Societal differences also had a major influence in dividing the North & South. In the North, there were many newspapers and books published and distributed throughout the region. Many newspapers of the time were abolitionist newspapers and therefore hated in the South. Cities were centers for art & education. Hobbies dancing, playing cards, or performing in a theater. The South was, again, the exact opposite. There were few newspapers published and virtually no books made available.
There were few schools or churches since education & religion weren’t main priorities for the people of the South. Hobbies for the people included fox hunting, dancing, horse racing, & watching cockfights. Planters (from plantations) were regarded as “high-class” and lived similar to English gentlemen of the time period. Transportation provided an opportunity for the North to expand resources & communication easier than in the South. In the North, there were many railroads and canals built throughout the region to make transportation of goods and things much easier.
By 1860, there were nearly 30,000 miles of railroad tracks connecting the entire U. S. The Erie Canal, built in 1848, made transportation of goods much more efficient through the North. Steamboats, having also been recently invented, were put to great use, traveling from place to place full of goods to sell at other markets. In the South, railroads were used, but to a lesser extent than the North used them for. There were nearly 10,000 miles of railroads in the South with many trains to travel them day in and day out.

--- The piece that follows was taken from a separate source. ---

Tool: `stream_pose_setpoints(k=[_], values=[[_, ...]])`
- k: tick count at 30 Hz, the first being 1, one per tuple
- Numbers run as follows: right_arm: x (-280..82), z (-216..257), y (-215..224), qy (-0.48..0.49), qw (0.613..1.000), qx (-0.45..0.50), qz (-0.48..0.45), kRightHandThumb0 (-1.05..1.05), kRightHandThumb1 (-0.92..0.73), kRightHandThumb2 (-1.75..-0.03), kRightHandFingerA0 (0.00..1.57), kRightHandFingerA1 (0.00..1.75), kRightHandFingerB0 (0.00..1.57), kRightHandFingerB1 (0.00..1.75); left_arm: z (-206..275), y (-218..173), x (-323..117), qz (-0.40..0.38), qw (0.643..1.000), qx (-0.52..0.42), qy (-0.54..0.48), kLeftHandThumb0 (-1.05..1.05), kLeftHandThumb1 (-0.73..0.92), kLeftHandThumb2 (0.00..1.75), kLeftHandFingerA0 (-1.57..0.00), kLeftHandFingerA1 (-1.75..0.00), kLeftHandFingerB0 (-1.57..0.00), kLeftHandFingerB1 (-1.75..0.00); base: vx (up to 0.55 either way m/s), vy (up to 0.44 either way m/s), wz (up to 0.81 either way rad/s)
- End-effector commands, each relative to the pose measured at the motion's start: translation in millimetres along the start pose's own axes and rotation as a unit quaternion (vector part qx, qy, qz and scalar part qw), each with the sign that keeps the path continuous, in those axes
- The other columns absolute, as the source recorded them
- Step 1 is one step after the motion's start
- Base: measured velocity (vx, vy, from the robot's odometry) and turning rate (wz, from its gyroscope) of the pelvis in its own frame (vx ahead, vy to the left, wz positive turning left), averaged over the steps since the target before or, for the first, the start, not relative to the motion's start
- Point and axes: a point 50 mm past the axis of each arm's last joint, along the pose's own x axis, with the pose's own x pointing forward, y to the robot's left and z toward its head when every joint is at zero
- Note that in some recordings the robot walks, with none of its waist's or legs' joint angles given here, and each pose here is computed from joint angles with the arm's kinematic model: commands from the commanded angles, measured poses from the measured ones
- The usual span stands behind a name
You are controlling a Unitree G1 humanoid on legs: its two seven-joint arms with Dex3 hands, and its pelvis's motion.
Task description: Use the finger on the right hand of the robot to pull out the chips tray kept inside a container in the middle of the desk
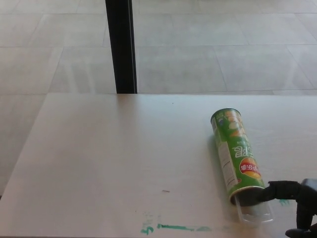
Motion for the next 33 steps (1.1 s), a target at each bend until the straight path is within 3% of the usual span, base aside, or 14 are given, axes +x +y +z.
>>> stream_pose_setpoints(k=[1,5,8,13,15,25,29,33], values=[[5.1,-1.6,1.9,0.025,1.0,-0.016,-0.001,-0.11,-0.54,-0.56,0.87,1.09,0.43,0.44,0.5,5.5,-1.2,0.007,1.0,0.001,0.002,-0.47,0.72,0.61,-0.61,-0.65,-0.57,-0.55,0.0,0.0,0.0],[6.7,1.9,8.2,0.024,0.999,-0.029,0.004,-0.11,-0.53,-0.55,0.87,1.06,0.44,0.44,0.0,5.7,-1.5,0.006,1.0,0.0,0.001,-0.47,0.72,0.62,-0.59,-0.65,-0.55,-0.54,0.0,0.0,0.0],[8.2,3.6,15.2,0.025,0.999,-0.031,0.01,-0.12,-0.53,-0.55,0.89,0.93,0.43,0.44,1.0,6.4,-1.5,0.005,1.0,-0.001,0.001,-0.46,0.72,0.62,-0.59,-0.64,-0.55,-0.53,0.0,0.0,0.0],[11.8,8.5,23.0,0.019,0.999,-0.031,0.021,-0.12,-0.54,-0.55,0.87,0.96,0.45,0.45,1.7,6.8,-1.8,0.004,1.0,0.003,-0.003,-0.48,0.72,0.61,-0.61,-0.66,-0.6,-0.58,0.0,0.0,0.0],[13.9,13.2,31.6,0.015,0.999,-0.03,0.025,-0.14,-0.54,-0.56,0.87,1.02,0.44,0.45,1.1,7.0,-1.6,0.007,1.0,-0.003,0.0,-0.47,0.71,0.61,-0.61,-0.66,-0.55,-0.54,0.0,0.0,0.0],[4.2,11.5,50.8,0.027,0.996,-0.053,0.066,-0.14,-0.55,-0.56,0.89,0.92,0.45,0.44,1.8,9.2,-2.3,0.008,1.0,0.004,-0.002,-0.47,0.72,0.62,-0.6,-0.64,-0.56,-0.54,0.0,0.0,0.0],[-3.7,7.0,58.0,0.024,0.996,-0.05,0.072,-0.11,-0.54,-0.56,0.9,1.07,0.47,0.47,0.5,8.6,-2.3,0.01,1.0,0.006,0.001,-0.47,0.72,0.62,-0.6,-0.64,-0.55,-0.53,0.0,0.0,0.0],[-10.6,3.9,58.2,0.027,0.995,-0.051,0.08,-0.13,-0.55,-0.56,0.88,1.05,0.46,0.45,0.1,10.2,-2.8,0.011,1.0,-0.001,0.0,-0.47,0.71,0.61,-0.63,-0.68,-0.59,-0.56,0.0,0.0,0.0]])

Steamboats were more commonly used to transport things. Hundreds of steamboats were used everyday to move crops to the North & to European markets. In my opinion, the North would be a much better place to live than the South. I believe this because of four things: the North was much more organized; there was more wealth to be had for the common man there; the weather goes to extremes (warm summers & freezing, snowy winters) , which is fine for me; lastly, the culture was much more interesting, what with books and newspapers published often.
Because of these four reasons, I think the South would just be a bad place to live. For one, most were uneducated and I can’t stand stupid people. Also, I hate the idea of slavery so seeing slaves everywhere I went would not be good. The North & South were different for many reasons. They were opposites in nearly every area including their economies, their cultures, their methods of transportation, and their climate/geography.